--- Given information Enclosed Below ---

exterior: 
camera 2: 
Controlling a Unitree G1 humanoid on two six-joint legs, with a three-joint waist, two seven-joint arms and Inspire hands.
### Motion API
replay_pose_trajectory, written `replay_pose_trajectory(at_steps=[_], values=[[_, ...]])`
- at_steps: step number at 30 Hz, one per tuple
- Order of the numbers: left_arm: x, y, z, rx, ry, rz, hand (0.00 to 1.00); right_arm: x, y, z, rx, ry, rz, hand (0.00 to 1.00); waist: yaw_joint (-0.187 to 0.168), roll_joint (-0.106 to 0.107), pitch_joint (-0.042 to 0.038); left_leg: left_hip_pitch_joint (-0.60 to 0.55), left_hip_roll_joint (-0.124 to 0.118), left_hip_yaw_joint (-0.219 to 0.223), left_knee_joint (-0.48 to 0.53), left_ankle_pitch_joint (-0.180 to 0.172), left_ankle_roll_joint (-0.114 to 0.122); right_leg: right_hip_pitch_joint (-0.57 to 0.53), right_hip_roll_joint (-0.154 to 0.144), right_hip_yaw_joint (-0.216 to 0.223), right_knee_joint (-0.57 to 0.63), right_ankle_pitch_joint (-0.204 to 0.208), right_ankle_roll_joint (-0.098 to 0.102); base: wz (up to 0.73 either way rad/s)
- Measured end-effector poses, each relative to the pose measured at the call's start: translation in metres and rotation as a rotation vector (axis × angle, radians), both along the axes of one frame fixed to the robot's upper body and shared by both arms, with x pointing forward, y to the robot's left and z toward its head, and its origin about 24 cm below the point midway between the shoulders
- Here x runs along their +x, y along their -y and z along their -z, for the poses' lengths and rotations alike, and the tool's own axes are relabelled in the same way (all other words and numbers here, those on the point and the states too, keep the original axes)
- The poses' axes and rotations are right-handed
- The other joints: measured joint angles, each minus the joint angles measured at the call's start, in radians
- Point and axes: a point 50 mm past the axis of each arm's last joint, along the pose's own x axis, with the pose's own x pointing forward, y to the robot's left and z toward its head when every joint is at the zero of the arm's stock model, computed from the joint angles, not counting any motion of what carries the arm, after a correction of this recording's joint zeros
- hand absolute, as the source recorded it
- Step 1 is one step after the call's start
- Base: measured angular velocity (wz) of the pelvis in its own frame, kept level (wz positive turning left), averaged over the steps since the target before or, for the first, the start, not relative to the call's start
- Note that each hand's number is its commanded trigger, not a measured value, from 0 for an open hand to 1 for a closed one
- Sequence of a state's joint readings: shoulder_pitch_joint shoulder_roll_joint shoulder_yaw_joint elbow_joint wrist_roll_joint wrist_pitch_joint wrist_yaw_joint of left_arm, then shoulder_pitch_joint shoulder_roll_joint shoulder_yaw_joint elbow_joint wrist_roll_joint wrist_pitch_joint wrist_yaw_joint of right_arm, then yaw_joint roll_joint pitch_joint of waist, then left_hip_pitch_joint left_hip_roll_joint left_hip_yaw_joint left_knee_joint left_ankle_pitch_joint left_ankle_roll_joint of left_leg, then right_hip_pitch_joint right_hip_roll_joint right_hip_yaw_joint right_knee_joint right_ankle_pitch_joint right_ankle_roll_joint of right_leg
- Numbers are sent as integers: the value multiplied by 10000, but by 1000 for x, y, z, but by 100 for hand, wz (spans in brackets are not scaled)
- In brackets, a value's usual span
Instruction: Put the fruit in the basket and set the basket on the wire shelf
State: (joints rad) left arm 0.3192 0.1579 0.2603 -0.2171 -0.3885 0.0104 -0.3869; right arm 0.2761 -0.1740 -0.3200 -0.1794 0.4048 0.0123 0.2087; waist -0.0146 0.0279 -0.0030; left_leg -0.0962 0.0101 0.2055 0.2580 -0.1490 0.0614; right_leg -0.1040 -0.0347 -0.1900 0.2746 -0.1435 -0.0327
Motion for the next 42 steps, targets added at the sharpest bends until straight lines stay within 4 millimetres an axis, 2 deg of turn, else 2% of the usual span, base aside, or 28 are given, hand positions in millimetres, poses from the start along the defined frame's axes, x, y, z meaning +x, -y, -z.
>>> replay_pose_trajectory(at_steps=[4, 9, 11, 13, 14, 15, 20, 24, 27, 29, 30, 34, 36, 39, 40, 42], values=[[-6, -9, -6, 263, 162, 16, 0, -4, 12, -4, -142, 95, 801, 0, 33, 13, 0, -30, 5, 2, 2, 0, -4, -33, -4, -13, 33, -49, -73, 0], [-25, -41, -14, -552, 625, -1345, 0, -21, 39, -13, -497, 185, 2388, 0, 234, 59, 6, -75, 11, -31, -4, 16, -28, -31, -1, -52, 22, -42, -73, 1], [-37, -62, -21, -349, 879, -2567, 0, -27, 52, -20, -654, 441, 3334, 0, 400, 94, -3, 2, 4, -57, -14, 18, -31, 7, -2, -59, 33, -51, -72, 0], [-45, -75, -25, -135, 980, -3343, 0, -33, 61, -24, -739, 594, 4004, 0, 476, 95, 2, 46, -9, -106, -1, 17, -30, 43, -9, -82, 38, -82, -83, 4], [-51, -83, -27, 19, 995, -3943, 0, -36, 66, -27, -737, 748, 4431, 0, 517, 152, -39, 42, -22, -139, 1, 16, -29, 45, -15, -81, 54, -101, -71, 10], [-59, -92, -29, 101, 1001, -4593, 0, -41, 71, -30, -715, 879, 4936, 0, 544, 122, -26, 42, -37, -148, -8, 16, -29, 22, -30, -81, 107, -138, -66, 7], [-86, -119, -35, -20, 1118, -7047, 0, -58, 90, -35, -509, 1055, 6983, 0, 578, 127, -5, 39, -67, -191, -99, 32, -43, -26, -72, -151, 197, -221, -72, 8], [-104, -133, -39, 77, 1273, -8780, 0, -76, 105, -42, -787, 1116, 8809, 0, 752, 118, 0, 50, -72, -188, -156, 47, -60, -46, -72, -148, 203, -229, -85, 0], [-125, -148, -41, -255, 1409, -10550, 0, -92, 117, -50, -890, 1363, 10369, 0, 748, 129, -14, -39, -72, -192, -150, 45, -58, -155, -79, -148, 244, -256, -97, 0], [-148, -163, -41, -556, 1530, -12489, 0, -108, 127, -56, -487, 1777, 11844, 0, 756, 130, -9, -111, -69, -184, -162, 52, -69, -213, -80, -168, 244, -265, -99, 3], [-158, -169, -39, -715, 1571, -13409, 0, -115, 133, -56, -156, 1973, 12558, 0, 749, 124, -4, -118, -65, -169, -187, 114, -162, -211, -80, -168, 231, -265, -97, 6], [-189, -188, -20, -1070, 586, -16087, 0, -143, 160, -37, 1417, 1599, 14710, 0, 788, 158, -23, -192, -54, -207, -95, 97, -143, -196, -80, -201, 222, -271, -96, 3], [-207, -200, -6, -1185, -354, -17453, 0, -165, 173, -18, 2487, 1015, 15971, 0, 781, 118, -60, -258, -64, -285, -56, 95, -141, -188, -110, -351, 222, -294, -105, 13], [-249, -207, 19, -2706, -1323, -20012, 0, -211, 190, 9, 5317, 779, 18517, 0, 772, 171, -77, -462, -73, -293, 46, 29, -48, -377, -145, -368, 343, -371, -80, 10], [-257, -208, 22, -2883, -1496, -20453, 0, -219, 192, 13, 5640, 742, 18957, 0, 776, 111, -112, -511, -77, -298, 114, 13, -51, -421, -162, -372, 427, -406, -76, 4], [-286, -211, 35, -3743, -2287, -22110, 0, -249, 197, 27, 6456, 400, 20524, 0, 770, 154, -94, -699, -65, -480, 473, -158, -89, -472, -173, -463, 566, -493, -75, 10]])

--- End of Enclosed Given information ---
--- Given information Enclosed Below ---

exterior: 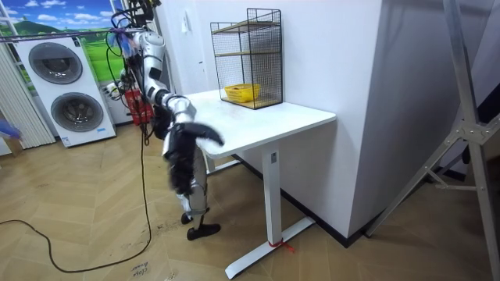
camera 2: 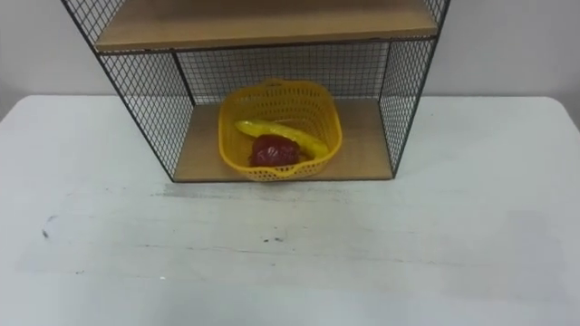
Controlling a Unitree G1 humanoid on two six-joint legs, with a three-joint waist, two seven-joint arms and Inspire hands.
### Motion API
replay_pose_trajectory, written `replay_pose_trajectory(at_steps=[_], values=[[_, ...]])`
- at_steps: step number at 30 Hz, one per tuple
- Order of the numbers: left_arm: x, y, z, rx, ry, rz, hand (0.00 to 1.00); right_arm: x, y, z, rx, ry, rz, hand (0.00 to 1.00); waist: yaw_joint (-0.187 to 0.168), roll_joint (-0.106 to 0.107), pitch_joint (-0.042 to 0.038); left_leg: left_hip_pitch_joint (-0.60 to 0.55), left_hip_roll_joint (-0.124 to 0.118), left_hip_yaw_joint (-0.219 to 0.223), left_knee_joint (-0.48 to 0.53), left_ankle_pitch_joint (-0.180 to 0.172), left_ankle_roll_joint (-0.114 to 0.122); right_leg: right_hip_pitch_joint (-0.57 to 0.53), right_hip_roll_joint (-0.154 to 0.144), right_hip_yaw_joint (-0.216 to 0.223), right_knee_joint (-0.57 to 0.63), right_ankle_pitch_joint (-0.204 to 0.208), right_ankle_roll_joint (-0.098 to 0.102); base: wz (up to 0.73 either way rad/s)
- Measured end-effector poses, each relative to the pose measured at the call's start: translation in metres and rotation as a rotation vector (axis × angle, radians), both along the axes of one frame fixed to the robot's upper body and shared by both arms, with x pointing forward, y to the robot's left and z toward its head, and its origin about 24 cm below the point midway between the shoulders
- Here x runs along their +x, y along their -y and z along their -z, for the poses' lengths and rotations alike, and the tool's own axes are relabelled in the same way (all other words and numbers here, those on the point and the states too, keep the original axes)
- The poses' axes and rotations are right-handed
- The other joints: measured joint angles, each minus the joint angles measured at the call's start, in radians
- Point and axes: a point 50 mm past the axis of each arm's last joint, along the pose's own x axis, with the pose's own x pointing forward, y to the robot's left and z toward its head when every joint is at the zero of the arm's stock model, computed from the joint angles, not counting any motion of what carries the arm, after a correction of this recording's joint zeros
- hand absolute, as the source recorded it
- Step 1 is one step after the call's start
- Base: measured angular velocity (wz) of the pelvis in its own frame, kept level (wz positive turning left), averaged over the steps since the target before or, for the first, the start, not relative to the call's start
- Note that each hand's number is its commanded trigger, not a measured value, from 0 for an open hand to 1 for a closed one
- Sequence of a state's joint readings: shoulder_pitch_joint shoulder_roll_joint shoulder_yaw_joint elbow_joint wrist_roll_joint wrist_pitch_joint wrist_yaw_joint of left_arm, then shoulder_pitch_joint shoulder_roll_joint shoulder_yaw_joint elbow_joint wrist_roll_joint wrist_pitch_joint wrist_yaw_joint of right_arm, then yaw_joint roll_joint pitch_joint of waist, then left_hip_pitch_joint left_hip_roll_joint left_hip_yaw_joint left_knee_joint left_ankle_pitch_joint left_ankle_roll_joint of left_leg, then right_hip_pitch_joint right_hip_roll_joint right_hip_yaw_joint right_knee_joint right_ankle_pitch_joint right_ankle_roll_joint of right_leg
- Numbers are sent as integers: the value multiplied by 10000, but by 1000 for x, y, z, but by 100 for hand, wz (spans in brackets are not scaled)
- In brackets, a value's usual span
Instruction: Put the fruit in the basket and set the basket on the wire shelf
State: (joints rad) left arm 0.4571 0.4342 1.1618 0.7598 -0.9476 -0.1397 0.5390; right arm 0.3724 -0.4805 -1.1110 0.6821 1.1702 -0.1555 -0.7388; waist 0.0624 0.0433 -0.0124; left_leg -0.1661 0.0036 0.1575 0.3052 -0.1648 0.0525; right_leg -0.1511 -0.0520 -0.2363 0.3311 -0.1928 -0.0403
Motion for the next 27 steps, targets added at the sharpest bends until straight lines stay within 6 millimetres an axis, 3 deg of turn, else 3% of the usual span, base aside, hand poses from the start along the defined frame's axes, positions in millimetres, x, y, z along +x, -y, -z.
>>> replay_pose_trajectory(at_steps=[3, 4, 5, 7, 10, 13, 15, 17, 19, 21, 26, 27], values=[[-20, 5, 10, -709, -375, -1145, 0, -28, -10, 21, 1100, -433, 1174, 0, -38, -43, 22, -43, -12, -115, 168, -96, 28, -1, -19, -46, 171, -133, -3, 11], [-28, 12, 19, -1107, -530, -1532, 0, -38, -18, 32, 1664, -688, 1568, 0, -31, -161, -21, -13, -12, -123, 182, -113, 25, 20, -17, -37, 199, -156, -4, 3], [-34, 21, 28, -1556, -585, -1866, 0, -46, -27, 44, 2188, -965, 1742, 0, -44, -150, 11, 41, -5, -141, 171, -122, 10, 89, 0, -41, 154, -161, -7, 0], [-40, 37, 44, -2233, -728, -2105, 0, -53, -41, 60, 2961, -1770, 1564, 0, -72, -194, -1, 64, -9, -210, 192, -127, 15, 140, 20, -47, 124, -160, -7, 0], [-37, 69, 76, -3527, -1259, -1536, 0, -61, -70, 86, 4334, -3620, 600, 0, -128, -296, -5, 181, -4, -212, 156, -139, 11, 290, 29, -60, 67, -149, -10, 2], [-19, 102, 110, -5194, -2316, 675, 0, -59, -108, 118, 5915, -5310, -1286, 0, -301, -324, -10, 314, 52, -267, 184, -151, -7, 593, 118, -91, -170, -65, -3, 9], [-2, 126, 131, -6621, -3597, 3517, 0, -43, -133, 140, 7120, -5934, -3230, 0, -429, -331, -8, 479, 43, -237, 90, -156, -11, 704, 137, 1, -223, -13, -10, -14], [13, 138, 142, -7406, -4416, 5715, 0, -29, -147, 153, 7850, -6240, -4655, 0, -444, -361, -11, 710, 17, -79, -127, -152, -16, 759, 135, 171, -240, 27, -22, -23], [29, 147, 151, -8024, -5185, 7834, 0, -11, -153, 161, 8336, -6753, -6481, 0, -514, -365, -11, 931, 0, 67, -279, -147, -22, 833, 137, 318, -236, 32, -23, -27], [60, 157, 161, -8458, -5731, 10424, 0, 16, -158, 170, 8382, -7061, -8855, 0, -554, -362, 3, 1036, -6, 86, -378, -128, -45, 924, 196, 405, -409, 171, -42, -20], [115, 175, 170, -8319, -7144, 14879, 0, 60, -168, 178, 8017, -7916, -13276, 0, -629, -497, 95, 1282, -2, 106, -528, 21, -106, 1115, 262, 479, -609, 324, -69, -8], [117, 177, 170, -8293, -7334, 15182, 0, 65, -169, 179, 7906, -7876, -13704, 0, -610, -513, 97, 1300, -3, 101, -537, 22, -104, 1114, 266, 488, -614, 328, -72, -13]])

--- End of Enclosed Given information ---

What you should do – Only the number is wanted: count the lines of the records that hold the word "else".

Exercise result – 2